#### EXERCISE DIRECTIONS
In the material below, find the line containing "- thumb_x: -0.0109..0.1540" and the line containing "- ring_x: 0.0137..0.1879", then reproduce exactly both of them and every line between, and nothing else.
───── RECORD EXTRACTS ─────
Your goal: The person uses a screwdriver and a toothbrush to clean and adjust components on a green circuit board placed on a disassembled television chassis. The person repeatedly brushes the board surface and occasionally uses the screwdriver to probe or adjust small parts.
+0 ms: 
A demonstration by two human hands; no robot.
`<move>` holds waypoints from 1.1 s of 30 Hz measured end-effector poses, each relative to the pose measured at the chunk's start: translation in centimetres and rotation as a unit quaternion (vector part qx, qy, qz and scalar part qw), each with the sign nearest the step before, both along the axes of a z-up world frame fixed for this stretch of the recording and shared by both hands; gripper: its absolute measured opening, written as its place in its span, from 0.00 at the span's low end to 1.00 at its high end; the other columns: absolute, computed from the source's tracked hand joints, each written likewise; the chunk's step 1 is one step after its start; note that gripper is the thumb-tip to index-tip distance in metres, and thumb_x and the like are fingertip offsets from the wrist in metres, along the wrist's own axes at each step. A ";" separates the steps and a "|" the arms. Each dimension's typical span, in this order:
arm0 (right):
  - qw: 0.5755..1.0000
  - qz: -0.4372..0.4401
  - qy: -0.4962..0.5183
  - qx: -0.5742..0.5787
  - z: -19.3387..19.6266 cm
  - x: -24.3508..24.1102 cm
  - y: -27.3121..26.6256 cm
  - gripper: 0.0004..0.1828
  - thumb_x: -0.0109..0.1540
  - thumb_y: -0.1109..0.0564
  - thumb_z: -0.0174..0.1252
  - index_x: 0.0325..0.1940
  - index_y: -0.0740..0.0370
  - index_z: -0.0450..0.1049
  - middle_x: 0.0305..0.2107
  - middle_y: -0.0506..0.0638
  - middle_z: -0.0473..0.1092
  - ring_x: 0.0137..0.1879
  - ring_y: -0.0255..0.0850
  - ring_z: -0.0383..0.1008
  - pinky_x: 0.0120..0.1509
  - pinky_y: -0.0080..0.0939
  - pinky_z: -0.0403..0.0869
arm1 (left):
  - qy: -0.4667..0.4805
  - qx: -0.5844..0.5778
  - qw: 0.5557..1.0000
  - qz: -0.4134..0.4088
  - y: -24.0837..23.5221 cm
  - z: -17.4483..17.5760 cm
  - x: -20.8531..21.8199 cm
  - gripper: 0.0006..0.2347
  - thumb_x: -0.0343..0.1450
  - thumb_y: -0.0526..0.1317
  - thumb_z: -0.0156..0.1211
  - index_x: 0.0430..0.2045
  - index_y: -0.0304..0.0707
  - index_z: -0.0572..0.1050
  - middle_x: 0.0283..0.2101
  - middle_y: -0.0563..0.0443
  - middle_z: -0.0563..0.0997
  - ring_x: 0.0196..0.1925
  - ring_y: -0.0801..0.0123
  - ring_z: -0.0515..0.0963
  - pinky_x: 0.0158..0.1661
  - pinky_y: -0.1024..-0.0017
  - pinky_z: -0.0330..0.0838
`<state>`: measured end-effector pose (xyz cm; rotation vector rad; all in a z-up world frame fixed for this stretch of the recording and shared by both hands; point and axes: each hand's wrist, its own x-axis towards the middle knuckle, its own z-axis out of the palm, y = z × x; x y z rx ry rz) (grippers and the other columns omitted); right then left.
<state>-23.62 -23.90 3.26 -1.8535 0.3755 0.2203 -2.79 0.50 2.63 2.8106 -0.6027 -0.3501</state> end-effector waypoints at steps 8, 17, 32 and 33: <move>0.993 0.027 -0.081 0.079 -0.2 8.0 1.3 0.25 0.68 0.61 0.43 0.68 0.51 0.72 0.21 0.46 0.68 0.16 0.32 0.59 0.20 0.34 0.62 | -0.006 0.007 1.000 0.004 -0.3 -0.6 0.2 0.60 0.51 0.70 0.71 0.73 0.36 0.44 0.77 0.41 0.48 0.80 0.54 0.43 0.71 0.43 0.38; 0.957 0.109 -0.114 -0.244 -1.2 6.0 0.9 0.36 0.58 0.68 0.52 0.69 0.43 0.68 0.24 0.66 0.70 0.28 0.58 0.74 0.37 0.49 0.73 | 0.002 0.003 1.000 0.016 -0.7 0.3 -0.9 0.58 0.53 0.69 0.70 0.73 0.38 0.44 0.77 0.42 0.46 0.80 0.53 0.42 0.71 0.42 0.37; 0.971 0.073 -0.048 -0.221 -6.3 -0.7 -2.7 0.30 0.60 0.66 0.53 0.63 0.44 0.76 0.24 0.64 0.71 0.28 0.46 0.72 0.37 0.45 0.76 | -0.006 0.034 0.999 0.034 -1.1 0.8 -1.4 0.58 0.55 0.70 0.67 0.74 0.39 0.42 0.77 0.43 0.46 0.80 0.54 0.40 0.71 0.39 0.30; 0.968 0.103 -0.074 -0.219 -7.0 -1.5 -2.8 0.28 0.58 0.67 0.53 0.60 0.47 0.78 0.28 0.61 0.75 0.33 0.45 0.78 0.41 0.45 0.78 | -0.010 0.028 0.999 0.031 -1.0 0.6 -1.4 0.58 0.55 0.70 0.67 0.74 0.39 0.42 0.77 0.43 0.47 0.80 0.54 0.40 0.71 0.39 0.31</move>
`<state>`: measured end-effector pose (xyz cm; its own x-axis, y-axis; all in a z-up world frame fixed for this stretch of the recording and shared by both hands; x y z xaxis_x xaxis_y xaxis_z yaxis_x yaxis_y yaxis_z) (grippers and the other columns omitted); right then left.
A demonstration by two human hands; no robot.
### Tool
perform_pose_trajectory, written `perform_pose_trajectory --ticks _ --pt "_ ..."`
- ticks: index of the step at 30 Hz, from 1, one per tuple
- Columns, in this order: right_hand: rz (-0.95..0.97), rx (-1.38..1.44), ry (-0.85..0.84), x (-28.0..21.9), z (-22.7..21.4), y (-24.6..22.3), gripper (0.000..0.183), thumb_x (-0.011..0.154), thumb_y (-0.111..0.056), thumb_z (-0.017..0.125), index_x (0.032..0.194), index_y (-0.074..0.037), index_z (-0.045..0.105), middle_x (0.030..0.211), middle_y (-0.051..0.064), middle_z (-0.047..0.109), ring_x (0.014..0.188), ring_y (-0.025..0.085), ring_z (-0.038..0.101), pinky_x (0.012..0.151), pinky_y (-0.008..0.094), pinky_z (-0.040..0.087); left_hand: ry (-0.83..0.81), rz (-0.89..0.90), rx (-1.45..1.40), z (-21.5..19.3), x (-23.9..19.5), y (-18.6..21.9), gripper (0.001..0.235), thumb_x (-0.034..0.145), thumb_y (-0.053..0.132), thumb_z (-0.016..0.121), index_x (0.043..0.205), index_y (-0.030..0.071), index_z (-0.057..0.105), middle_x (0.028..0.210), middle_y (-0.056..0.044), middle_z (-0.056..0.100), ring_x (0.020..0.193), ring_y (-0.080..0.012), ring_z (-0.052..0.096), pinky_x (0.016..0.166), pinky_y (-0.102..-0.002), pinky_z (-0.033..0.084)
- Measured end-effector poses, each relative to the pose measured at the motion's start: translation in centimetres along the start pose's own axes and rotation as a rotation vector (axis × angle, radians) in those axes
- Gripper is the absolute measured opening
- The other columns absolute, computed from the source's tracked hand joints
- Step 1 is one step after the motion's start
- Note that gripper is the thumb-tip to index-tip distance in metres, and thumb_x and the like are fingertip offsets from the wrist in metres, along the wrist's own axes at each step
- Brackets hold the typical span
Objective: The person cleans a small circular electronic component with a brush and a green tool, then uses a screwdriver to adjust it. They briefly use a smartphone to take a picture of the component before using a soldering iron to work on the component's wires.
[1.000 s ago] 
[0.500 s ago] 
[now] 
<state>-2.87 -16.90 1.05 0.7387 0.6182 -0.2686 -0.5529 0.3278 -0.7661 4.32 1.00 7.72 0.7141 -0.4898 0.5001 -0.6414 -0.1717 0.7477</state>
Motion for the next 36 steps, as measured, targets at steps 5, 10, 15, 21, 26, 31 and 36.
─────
#### RESPONSE TO THIS EXERCISE
  - thumb_x: -0.0109..0.1540
  - thumb_y: -0.1109..0.0564
  - thumb_z: -0.0174..0.1252
  - index_x: 0.0325..0.1940
  - index_y: -0.0740..0.0370
  - index_z: -0.0450..0.1049
  - middle_x: 0.0305..0.2107
  - middle_y: -0.0506..0.0638
  - middle_z: -0.0473..0.1092
  - ring_x: 0.0137..0.1879

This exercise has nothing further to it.